Bash


Assigning auto-increment IDs to empty fields in a KML/XML file

Recently we were processing some KML files using OpenLayers and at some point we realised that some place-marks were not appearing on the map. After inspecting the debug console and the files more carefully we understood that OpenLayers did not like empty placemark IDs.

To mitigate the problem we wrote the following AWK script that will go over all lines in the KML/XML file, find the empty id fields (id="") and assign them with an auto-increment value. A note here, initially we just replaced all empty IDs with the same value but it seems that OpenLayers does not treat kindly conflicts on IDs and thus we had to go with an auto-increment solution.

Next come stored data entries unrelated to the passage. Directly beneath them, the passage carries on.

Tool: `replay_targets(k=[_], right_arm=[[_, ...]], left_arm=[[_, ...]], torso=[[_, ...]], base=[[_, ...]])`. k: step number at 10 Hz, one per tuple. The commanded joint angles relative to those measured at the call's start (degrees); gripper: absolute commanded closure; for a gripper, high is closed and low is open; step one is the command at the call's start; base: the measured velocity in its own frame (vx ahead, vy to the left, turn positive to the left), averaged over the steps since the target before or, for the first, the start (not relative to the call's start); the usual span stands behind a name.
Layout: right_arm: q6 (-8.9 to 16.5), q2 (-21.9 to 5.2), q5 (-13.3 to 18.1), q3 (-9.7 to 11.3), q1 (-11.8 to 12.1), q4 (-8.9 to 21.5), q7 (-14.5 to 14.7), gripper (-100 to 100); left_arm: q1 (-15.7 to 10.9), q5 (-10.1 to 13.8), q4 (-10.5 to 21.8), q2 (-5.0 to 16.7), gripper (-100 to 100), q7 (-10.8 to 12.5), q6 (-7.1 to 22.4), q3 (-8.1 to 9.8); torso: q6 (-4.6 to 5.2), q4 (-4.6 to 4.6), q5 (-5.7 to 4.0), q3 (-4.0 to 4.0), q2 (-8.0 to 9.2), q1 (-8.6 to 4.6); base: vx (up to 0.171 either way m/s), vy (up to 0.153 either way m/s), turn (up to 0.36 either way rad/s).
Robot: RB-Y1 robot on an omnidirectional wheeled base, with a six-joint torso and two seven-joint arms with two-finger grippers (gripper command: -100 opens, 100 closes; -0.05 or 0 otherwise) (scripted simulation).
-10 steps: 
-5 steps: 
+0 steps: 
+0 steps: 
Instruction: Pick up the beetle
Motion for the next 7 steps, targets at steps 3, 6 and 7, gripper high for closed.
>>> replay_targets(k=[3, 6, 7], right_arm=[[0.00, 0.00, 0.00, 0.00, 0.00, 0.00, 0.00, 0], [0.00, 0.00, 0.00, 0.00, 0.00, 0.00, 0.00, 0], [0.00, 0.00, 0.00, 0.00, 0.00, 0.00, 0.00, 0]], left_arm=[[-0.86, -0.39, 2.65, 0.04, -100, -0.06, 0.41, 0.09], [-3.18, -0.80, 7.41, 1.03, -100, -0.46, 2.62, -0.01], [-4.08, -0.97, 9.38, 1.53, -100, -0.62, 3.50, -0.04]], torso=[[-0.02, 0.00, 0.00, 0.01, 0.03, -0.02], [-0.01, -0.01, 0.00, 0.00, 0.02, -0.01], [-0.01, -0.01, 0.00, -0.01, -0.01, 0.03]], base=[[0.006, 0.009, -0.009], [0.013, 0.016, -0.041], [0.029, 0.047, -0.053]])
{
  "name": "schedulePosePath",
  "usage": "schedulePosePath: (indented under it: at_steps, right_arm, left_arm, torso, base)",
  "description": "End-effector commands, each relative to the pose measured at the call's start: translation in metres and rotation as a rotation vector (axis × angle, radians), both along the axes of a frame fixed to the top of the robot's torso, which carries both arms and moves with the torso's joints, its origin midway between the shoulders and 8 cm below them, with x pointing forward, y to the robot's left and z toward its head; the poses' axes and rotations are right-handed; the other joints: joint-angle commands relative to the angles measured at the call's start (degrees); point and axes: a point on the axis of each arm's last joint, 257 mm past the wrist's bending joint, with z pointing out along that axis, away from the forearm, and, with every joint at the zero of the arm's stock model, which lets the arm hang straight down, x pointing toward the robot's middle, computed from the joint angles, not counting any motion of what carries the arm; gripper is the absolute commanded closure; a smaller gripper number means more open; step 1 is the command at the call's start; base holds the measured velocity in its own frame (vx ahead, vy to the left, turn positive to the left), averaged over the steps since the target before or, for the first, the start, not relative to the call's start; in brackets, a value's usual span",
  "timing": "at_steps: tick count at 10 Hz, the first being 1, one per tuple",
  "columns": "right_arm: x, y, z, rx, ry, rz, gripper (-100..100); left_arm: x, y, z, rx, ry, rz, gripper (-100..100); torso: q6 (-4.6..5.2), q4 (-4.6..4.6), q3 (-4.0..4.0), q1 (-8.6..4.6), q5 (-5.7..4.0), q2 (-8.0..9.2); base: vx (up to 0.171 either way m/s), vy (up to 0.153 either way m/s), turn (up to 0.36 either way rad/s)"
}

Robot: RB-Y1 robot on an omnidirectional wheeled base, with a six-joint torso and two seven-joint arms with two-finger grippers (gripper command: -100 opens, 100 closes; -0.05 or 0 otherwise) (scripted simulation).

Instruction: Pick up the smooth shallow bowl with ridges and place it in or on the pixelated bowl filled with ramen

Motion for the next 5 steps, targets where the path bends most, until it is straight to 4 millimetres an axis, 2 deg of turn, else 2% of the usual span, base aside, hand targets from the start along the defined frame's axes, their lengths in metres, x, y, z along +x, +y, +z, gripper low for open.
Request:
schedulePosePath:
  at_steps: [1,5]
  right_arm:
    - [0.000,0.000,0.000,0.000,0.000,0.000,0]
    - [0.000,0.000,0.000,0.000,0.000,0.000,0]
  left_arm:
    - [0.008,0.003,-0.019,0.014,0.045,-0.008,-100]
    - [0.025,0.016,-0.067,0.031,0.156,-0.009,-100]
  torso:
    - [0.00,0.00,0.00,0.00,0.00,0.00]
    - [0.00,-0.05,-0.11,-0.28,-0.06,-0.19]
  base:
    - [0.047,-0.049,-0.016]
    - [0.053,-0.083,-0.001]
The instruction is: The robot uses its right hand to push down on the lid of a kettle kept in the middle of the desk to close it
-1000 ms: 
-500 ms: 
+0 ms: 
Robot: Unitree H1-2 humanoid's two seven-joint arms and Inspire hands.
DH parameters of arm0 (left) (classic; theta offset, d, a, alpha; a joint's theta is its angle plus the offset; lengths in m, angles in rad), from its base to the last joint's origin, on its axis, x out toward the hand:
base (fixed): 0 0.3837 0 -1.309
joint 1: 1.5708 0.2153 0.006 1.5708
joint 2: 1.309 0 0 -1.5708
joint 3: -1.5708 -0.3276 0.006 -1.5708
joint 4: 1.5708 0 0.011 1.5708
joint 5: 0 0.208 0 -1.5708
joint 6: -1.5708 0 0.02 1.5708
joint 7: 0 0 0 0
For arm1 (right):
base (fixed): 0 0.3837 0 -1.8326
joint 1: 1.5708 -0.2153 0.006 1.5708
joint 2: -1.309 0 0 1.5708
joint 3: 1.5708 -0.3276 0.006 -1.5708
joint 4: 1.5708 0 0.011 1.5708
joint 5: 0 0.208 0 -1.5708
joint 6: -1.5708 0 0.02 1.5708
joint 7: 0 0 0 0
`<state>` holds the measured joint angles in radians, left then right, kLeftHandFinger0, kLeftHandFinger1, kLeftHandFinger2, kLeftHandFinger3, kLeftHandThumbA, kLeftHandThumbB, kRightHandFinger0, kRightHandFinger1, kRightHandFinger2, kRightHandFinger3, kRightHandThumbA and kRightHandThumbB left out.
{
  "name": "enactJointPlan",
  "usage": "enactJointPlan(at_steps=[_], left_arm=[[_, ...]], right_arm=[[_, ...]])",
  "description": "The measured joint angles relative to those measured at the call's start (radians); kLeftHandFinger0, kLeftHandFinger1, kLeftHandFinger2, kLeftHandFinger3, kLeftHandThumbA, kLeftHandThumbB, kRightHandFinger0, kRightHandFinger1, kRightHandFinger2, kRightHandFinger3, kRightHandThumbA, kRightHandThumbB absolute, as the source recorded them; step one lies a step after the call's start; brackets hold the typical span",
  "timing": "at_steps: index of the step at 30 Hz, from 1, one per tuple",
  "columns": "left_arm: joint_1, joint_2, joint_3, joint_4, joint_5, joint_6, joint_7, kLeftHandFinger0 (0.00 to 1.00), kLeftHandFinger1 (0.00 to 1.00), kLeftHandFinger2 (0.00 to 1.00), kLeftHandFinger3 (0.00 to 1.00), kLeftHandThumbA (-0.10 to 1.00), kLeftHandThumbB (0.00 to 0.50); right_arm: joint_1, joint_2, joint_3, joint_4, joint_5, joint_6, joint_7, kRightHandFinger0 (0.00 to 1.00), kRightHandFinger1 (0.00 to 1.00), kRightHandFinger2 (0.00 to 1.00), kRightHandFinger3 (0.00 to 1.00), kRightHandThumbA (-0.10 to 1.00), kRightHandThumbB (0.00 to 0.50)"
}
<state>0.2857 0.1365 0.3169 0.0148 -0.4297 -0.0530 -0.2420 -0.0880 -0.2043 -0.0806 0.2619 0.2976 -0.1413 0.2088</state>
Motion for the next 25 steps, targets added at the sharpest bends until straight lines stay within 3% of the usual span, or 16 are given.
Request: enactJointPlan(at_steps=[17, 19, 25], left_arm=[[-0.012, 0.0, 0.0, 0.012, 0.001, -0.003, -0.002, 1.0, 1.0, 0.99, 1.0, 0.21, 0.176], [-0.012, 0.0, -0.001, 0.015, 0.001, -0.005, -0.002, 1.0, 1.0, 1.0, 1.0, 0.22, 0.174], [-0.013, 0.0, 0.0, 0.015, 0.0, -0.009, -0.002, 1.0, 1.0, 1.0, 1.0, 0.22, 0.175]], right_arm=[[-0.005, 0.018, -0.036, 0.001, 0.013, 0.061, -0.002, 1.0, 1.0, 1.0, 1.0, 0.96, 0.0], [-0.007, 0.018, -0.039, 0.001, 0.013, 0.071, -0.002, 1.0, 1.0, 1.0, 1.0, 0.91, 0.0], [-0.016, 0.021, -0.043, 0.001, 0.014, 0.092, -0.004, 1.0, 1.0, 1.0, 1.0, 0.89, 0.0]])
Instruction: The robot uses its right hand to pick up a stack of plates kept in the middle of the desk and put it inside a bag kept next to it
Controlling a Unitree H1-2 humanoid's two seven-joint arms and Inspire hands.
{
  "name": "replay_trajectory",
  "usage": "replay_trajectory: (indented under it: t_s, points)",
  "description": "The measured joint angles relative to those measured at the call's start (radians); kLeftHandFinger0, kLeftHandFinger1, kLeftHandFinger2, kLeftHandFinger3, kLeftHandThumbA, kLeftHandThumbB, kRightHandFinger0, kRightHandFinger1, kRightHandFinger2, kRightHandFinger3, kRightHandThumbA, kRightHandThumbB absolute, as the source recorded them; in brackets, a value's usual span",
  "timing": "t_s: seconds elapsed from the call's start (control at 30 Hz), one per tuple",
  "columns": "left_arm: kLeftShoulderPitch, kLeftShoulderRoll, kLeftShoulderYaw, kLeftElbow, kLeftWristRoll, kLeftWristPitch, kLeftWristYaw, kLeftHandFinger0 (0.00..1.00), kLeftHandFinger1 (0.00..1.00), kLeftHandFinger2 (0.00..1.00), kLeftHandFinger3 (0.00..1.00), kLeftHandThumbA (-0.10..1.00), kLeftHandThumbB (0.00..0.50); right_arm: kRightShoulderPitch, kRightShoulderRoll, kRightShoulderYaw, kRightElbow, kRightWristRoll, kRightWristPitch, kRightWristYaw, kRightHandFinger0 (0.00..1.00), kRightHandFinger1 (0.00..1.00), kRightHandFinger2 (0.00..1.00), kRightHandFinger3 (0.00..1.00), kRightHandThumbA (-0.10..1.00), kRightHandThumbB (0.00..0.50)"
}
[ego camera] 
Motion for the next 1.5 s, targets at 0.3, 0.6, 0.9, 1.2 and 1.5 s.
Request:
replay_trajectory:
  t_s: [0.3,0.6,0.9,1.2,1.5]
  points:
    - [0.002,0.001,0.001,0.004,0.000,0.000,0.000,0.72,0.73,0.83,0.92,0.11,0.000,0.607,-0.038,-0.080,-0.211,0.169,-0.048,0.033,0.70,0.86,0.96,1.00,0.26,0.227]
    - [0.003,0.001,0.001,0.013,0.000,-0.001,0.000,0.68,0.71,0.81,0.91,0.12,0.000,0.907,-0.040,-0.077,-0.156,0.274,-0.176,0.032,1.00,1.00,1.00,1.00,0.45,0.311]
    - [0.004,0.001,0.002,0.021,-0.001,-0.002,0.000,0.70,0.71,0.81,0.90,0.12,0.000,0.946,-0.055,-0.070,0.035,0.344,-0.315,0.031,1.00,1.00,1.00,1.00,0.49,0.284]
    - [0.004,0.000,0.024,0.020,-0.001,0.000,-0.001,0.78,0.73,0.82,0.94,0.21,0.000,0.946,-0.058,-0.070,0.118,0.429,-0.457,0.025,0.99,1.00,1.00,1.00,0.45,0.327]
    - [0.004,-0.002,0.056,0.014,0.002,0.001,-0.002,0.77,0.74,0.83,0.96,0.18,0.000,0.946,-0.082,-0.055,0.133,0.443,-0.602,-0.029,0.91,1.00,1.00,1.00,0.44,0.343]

# Assigning auto-increment IDs to the placemarkers as openlayers does not show conflicting-ID elements.
awk -i inplace '{
  for(x=1;x<=NF;x++) {
    if($x~/id=""/) {
      sub(/id=""/,"id=\"" (++i) "\"")
    }
  }
}1' "$output_path/$file_name";

Side notes

In case you already have some IDs defined, you would have to make your code a bit more complex… You would first need to find all filled IDs and then you would have two options:

  • empty them and execute the above script
  • or register them and make sure the script does not create conflicting IDs either by starting the variable i from a number greater than the biggest registered ID or making it even harder by filling in the gaps between the already registered IDs..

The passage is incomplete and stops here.